Contains data sets from three F2-intercorsses of marine (females) crossed with freshwater males from thee different populations. This data was processed using Lep-MAP3, followed by Linkage Disequilibrium network analysis (LDna) and PCA based complexity reduction and analysed with a four-way single-mapping approach. R-code for LDna four-way single-mapping are available as custom-R code (based on LDna v.0.64). Contains also phenotypic data of spine and girdle lengths, as well as for standrard body lengths. Raw reads will be available from “Genetic population structure constrains local adaptation in sticklebacks": PRJNA673430 (release date: 2020-11-30).

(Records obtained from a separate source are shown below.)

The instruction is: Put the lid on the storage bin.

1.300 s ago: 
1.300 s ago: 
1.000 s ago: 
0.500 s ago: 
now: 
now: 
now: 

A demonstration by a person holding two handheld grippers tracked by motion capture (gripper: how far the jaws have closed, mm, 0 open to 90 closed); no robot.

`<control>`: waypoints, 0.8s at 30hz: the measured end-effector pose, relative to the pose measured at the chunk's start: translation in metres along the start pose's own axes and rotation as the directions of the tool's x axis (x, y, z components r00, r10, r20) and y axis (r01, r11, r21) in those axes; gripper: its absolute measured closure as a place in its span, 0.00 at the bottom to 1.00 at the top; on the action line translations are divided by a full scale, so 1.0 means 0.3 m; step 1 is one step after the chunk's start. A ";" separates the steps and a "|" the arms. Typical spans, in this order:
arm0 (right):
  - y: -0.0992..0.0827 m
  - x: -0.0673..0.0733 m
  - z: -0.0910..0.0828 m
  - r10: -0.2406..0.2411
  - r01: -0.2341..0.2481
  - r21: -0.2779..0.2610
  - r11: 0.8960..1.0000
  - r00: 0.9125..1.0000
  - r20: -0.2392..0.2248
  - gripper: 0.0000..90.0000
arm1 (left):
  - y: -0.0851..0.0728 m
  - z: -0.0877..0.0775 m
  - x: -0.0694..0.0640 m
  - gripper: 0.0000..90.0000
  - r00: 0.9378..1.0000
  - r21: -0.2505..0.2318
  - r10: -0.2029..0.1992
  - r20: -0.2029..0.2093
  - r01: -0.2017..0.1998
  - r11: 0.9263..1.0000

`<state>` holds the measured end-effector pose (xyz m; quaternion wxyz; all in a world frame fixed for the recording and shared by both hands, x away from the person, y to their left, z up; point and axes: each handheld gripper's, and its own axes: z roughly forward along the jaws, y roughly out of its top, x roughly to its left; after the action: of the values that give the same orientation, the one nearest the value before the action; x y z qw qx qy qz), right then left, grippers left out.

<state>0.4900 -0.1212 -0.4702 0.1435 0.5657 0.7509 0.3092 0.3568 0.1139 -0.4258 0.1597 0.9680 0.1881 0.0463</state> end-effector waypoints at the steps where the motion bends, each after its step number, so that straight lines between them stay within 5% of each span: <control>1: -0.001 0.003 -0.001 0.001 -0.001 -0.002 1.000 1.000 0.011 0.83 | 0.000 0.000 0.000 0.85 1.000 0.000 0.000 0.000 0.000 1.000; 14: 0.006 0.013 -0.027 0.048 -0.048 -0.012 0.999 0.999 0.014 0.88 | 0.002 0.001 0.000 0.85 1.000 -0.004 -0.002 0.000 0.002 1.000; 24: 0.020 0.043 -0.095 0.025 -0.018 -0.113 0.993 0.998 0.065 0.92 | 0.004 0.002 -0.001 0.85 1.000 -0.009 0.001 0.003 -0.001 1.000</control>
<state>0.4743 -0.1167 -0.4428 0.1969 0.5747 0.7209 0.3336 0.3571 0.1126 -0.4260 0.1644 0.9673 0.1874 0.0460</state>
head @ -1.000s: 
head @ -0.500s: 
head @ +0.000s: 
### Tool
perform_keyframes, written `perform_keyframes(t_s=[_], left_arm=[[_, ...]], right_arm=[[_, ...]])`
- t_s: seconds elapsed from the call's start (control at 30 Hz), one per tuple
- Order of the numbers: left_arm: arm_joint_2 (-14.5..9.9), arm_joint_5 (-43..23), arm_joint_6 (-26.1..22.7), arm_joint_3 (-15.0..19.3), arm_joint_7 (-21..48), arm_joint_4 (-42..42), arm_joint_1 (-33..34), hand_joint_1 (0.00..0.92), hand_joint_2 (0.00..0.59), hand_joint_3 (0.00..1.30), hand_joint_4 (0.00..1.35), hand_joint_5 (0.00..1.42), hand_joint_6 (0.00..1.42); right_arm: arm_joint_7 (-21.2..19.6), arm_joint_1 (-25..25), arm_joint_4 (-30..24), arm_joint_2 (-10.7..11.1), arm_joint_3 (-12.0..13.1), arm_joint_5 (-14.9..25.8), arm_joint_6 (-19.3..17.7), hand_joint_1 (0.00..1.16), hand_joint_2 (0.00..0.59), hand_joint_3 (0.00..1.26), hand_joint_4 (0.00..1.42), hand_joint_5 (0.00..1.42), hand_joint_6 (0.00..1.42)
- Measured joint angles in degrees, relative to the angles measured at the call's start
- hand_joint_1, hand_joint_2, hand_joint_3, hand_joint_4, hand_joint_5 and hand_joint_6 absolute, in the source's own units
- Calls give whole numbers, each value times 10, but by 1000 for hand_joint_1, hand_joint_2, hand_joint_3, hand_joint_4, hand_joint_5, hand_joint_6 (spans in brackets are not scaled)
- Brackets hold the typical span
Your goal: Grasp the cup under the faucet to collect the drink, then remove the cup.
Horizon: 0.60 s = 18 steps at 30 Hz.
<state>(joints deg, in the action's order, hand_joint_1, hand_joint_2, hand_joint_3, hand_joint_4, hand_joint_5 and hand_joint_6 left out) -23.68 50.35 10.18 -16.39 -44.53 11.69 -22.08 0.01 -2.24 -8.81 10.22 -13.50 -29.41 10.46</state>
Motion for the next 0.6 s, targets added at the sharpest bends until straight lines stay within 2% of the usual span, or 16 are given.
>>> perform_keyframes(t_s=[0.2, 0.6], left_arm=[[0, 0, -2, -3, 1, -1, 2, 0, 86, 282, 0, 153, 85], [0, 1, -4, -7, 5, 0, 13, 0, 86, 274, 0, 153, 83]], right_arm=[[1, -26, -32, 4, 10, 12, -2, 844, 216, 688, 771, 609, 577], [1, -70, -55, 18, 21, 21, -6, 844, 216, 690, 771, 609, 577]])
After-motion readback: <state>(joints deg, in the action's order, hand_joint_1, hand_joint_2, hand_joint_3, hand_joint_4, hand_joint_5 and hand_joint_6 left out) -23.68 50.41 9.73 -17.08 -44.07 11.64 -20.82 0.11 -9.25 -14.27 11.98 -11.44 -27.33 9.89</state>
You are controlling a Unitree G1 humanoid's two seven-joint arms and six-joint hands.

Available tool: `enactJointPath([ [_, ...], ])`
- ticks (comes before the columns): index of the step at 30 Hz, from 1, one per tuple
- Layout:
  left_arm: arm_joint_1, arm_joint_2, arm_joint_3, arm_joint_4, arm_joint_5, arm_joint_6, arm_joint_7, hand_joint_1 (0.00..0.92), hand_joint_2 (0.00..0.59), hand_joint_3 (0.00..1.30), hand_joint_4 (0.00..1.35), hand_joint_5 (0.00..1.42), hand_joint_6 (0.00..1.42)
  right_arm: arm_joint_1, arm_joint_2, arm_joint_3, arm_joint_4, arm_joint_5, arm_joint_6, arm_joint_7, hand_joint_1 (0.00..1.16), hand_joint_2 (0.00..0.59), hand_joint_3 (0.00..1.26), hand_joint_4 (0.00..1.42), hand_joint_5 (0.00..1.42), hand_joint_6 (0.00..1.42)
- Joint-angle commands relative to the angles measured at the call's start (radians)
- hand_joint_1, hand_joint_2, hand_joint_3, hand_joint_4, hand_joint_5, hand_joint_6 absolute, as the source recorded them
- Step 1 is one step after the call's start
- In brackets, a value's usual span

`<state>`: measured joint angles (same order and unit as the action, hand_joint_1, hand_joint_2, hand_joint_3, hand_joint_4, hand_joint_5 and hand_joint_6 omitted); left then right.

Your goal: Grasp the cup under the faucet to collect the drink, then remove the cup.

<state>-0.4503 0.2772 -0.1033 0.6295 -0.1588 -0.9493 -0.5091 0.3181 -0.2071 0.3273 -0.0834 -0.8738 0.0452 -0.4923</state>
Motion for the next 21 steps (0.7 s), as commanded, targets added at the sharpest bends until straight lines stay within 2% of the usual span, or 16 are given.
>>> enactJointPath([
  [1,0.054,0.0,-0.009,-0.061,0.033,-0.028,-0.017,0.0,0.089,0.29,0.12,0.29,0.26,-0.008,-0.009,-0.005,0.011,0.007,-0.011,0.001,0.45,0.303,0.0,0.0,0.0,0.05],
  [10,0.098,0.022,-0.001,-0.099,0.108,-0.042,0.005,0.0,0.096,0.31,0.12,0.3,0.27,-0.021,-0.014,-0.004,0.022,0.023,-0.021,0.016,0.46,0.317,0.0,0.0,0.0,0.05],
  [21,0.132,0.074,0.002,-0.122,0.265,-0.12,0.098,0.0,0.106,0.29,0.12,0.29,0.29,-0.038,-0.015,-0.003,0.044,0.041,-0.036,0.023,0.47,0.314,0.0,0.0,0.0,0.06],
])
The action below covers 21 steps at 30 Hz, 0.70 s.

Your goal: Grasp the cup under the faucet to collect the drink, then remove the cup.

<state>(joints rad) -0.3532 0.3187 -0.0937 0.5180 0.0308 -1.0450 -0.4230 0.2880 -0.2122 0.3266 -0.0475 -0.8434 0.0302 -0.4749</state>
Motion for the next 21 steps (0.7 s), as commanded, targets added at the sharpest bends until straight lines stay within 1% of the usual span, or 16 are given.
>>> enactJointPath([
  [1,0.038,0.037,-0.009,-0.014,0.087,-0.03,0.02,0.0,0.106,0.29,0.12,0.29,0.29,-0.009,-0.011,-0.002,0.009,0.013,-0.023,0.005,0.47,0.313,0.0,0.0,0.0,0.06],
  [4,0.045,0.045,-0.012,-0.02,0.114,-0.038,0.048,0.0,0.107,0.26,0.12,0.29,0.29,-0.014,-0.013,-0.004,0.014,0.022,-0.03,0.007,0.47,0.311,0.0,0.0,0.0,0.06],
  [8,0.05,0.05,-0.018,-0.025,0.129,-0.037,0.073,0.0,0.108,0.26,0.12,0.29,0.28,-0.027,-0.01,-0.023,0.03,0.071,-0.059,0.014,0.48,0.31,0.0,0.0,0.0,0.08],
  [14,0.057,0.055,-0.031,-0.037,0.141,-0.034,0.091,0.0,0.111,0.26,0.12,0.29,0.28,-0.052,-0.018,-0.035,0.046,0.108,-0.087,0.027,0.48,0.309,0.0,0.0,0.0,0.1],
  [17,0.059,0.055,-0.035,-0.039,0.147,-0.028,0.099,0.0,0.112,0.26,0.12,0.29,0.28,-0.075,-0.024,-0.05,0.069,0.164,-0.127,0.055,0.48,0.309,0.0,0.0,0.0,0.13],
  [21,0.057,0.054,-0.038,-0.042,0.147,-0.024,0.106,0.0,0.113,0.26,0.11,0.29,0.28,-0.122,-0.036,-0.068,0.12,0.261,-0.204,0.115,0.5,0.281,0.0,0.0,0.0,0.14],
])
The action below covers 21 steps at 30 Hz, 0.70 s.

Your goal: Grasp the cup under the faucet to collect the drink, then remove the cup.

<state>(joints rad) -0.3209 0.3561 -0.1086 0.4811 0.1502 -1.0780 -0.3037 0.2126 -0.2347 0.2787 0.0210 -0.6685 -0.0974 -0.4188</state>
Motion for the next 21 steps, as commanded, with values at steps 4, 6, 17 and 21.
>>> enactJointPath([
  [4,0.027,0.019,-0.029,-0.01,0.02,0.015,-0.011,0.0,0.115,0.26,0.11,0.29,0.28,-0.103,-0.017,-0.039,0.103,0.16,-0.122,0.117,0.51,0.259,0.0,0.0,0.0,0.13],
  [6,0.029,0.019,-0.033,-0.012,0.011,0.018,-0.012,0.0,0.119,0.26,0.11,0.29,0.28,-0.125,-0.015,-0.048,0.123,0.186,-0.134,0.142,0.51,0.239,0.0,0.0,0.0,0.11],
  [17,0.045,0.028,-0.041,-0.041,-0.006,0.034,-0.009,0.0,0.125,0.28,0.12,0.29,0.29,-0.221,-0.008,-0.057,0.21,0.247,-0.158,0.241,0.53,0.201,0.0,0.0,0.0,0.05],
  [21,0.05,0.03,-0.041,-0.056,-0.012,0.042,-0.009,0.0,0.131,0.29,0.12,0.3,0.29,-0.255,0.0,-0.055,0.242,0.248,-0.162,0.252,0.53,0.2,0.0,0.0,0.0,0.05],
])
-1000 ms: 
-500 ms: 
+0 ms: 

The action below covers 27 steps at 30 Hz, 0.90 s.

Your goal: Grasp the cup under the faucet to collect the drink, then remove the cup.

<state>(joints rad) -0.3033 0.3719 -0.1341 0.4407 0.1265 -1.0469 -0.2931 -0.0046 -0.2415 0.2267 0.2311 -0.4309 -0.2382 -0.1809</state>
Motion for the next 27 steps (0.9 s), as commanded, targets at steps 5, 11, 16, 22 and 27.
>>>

Contains BAM files or reads frrom 27 nine-spined stickleback populations spanningn the Pitx1/pel deletion (LG7:17015109-17018744), processed minimap2, samptools and custom R code.

Contains processed neutral population genomic data (4,326 SNPs; BWA mem, Samtools, GATK and VCFtools) from nine- and three-spined stick from 25 and 31 populations, respectively. Raw reads for this data (SRA accesion number: PRJNA672863) comprise a subset of a larger unpublished comparative stickleback study and is thus place under embargo until until that study is published.

 

 

Usage notes

QTL mapping, PVE and trait correlations
Data and analyses for QTL mapping (and codes for figures and phenotypic correlation analyses) can be found in folder "QTL"

Pel-mapping
Pipelaines/code/data for pel-mapping can be found in folder "Pel"

Simulations
The Run_sim_0_9sp.R and Run_sim_0_3sp.R (in folder "Simulations/sim_res") can be run in R (preferably from the command line) and all the output will be produced into the folders "3sp" and "9sp". "copy_files.R" is used to parse output from these files. Please note that the full simulation output is >50gb (that is produced by quantinemo into folder: "sim_res") so they are not provided. However, all the necessary files used by the analyses can be found in the folders "sim_extract_freq" and "sim_extracted_data".

Note that due to copyright reasons, the program "quantinemo" (which needs to be in the "Simulations/sim_res" folder for the code to work) needs to be put there manually.

Individual accession numbers for the population genomic data can be found in file "Objects.txt" in the "Simulations" folder.

All other code and temporary data files are in folder "Simulations".